Using the records below, write out again exactly the lines that begin at the line containing "The thing at" and end at the line containing "Which way does", and no other lines.
[Input data Boundary: Start]
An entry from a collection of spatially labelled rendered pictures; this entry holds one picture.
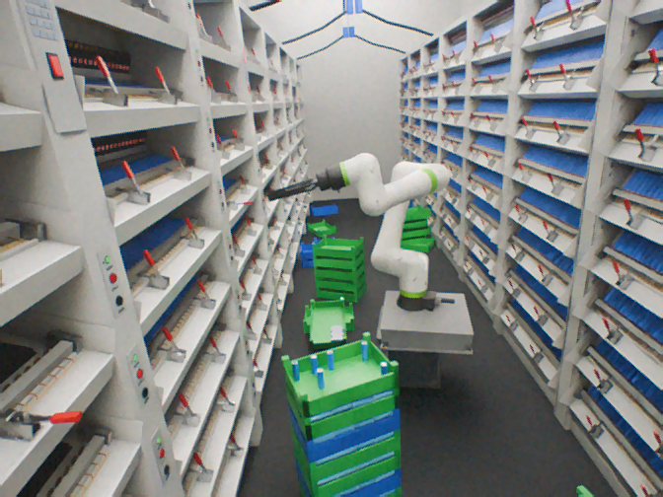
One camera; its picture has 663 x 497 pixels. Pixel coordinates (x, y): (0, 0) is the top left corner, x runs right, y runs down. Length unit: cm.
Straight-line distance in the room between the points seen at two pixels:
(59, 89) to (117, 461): 61
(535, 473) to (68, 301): 156
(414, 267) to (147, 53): 125
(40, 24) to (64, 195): 23
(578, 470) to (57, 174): 177
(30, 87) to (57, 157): 9
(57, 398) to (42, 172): 32
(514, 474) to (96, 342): 145
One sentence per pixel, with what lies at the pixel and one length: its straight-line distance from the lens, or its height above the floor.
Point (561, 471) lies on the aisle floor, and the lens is 184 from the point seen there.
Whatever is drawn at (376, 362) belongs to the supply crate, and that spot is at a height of 48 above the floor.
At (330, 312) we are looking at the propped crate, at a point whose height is 10.
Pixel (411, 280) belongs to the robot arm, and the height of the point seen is 52.
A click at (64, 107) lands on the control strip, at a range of 74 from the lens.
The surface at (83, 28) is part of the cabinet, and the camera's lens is 128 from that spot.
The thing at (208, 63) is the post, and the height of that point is 149.
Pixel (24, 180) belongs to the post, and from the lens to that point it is 75.
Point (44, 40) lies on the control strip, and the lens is 75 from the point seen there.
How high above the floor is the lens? 129
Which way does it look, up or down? 20 degrees down
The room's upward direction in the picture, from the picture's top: 4 degrees counter-clockwise
[Input data Boundary: End]
* **Answer to the problem**
The thing at (208, 63) is the post, and the height of that point is 149.
Pixel (24, 180) belongs to the post, and from the lens to that point it is 75.
Point (44, 40) lies on the control strip, and the lens is 75 from the point seen there.
How high above the floor is the lens? 129
Which way does it look, up or down? 20 degrees down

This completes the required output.